Two short questions about std::vector

When a vector is created it has a default allocation size (probably this is not the right term to use, maybe step size?). When the number of elements reaches this size, the vector is resized. Is this size compiler specific? Can I control it? Is this a good idea?
Do repeated calls to vector::size() recount the number of elements (O(n) calculation) or is this value stored somewhere (O(1) lookup).

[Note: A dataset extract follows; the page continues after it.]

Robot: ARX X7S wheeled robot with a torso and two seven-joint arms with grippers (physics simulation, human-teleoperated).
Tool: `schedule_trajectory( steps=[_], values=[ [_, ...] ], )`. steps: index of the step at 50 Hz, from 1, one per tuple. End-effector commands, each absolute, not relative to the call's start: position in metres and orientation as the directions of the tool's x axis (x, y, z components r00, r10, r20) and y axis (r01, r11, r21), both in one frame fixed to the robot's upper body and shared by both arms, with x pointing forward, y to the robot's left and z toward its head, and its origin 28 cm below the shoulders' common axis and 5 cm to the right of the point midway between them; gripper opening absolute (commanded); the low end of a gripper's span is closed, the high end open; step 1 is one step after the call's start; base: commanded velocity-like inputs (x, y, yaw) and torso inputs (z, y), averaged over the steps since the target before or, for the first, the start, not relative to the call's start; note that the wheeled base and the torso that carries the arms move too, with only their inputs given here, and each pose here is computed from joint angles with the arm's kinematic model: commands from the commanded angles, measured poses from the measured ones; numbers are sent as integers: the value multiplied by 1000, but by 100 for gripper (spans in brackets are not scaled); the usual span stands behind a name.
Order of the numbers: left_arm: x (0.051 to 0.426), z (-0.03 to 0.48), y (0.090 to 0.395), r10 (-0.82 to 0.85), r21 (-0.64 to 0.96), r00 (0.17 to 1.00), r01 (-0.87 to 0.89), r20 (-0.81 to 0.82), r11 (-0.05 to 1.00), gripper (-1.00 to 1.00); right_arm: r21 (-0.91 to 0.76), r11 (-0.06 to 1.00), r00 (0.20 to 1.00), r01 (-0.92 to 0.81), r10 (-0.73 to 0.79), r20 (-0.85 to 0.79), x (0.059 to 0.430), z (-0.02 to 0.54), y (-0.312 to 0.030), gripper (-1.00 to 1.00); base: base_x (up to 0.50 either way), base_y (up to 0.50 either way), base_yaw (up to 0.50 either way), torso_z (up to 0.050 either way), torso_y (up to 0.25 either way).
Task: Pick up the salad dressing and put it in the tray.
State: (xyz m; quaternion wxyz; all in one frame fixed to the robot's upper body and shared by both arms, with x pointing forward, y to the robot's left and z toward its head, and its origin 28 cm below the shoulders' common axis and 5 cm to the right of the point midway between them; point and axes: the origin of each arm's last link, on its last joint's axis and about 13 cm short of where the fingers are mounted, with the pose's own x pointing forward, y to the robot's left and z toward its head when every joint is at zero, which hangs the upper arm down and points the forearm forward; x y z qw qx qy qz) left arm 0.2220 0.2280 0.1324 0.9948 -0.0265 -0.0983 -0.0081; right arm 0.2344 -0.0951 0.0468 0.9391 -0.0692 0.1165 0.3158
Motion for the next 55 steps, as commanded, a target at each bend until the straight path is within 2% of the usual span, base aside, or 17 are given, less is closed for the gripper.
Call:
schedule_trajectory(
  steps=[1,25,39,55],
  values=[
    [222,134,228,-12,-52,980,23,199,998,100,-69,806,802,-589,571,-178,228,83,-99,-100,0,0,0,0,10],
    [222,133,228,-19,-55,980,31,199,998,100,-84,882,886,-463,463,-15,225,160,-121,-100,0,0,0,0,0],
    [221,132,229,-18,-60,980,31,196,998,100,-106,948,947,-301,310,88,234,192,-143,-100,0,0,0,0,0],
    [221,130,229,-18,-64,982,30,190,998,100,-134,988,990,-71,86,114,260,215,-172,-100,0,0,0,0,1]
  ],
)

For example, in the code below
// Split given string on whitespace
vector<string> split( const string& s )
{
vector<string> tokens;
string::size_type i, j;
i = 0;
while ( i != s.size() ) {
// ignore leading blanks
while ( isspace(s[i]) && i != s.size() ) {
i++;
}
// found a word, now find its end
j = i;
while ( !isspace(s[j]) && j != s.size() ) {
j++;
}
// if we found a word, add it to the vector
if ( i != j ) {
tokens.push_back( s.substr(i, j-i) );
i = j;
}
}
return tokens;
}
assuming s can be very large, should I call s.size() only once and store the result?
Thanks!
In most cases, you should leave the allocation alone unless you know the number of items ahead of time, so you can reserve the correct amount of space.
At least in every case of which I'm aware, std::vector::size() just returns a stored value, so it has constant complexity. In theory, the C++ standard allows it to do otherwise. There are reasons to allow otherwise for some other containers, primarily std::list, and rather than make a special case for those, they simply recommend constant time for all containers instead of requiring it for any. I can't quite imagine a vector::size that counted elements though -- I'm pretty no such thing has ever existed.
P.S., an easier way to do what your code above does, is something like this:
std::vector<string> split(std::string const &input) {
vector<string> ret;
istringstream buffer(input);
copy(istream_iterator<string>(input),
istream_iterator<string>(),
back_inserter(ret));
return ret;
}
Edit: IMO, The C++ Standard Library, by Nicolai Josuttis is an excellent reference on such things.
The actual size of the capacity increment is implementation-dependent, but it has to be (roughly) exponential to support the container's complexity requirements. As an example, the Visual C++ standard library will allocate exactly the space required for the first few elements (five, if I recall correctly), then increases the size exponentially after that.
The size has to be stored somehow in the vector, otherwise it doesn't know where the end of the sequence is! However, it may not necessarily be stored as an integer. The Visual C++ implementation (again, as an example) stores three pointers:
a pointer to the beginning of the underlying array,
a pointer to the current end of the sequence, and
a pointer to the end of the underlying array.
The size can be computed from (1) and (2); the capacity can be computed from (1) and (3).
Other implementations might store the information differently.
It's library-specific. You might be able to control the incremental allocation, but you might not.
The size is stored, so it is very fast (constant time) to retrieve. How else could it work? C has no way of knowing in general whether a memory location is "real data" or not.
The resizing mechanism is usually fixed. (Most compilers double the size of the vector when it reaches the limit.) The C++ standard specifies no way to control this behaviour.
The size is internally updated whenever you insert/remove elements and when you call size(), it's returned immediately. So yes, it's O(1).
Unrelated to your actual questions, but here's a more "STL" way of doing what you're doing:
vector<string> split(const string& s)
{
istringstream stream(s);
istream_iterator<string> iter(stream), eos;
vector<string> tokens;
copy(iter, eos, back_inserter(tokens));
return tokens;
}
When the number of elements reaches this size, the vector is resized. Is this size compiler specific? Can I control it? Is this a good idea?
In general, this is a library-specific behavior, but you may be able to influence this behavior by specifying a custom allocator, which is non-trivial work.
Do repeated calls to vector::size() recount the number of elements (O(n) calculation) or is this value stored somewhere (O(1) lookup).
Most implementations store the size as a member. It's a single memory read.